Częstochowa. Studenci Instytutu Muzyki wystawili musical
Coś takiego zdarzyło się w Częstochowie po raz pierwszy. Studenci Instytutu Muzyki wystawili musical. Premierowa publiczność - dzieciaki z okolicznych szkół - bawiła się znakomicie.
"Jaś i Małgosia" zaistniał w ubiegłym roku w Oleśnie. Tam nauczycielem muzyki jest Korneliusz Wiatr, pracownik AJD. Scenariusz napisała przed rokiem Mariola Stryja. Za to adaptacja do częstochowskich warunków i reżyseria są dziełem Mariana Florka, mieszkającego w naszym mieście aktora Teatru Rozrywki w Chorzowie (również reżysera i poety).
- To efekt wprowadzenia u nas w tym roku akademickim kursu: taniec i ruch sceniczny - mówi Maciej Zagórski, dyrektor Instytutu Muzyki AJD. - Zajęcia prowadzi właśnie Marian Florek, a przedstawienie jest podsumowaniem rocznej działalności.
Śpiewaczka i dydaktyk AJD Katarzyna Suska-Zagórska, która też była widzem musicalu, podkreśla, że nie ma czegoś podobnego w innych szkołach kształcenia muzycznego, a każdemu artyście wychodzącemu na scenę taka wiedza będzie przydatna.

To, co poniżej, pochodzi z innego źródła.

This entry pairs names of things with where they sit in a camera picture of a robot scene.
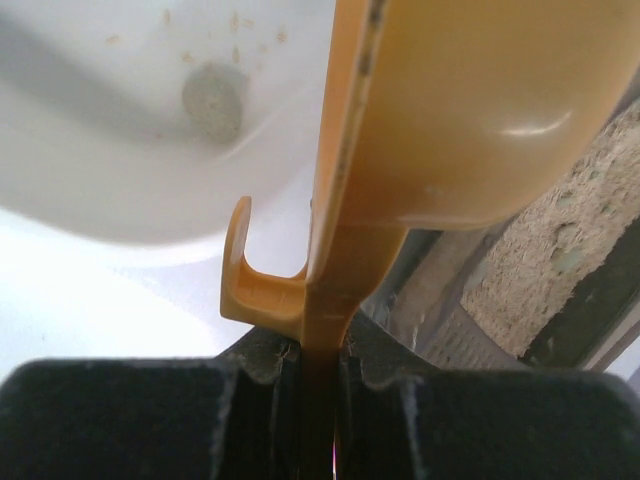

Marian Florek mówi, że wprowadzał studentów na scenę jak bracia Grimm Jasia i Małgosię do strasznego lasu. - Nikt z grupy nie miał doświadczeń teatralnych - mówi reżyser. - Byli przerażeni koniecznością poruszania się na scenie. Twierdzili, że znają się tylko na nutkach, a nie na aktorstwie czy tańcu. Pokazujemy to, co przez rok udało się nam osiągnąć, a studenci mieli różne predyspozycje.
Od strony muzycznej spektakl jest porywający. Brawa należą się i kompozytorowi, i jego zespołowi (bo Korneliusz Wiatr grał również na klawiszach). Odtwórcom ról Małgosi i Jasia też należą się gratulacje - wokalnie profesjonalni, z aktorstwem radzili sobie dość dobrze. Co do reszty zespołu widać, że na scenie poczuli się tak swobodnie, że potrafili bawić się nawet własnymi niedoskonałościami. Uproszony kostium i scenografia w postaci obrazków rzutowanych na ekran najwyraźniej odpowiadały dziecięcej widowni, która uruchamiała własną wyobraźnię. Baba Jaga za to była tak dobrze zrobiona, że jeden z najmłodszych widzów został przez mamę wyprowadzony z sali, płaczący wniebogłosy.
Florek zapewnia, że i w przyszłości nie wyobraża sobie innego zwieńczenia zajęć, jak spektaklem. Jesteśmy więc świadkami narodzin nowej akademickiej tradycji?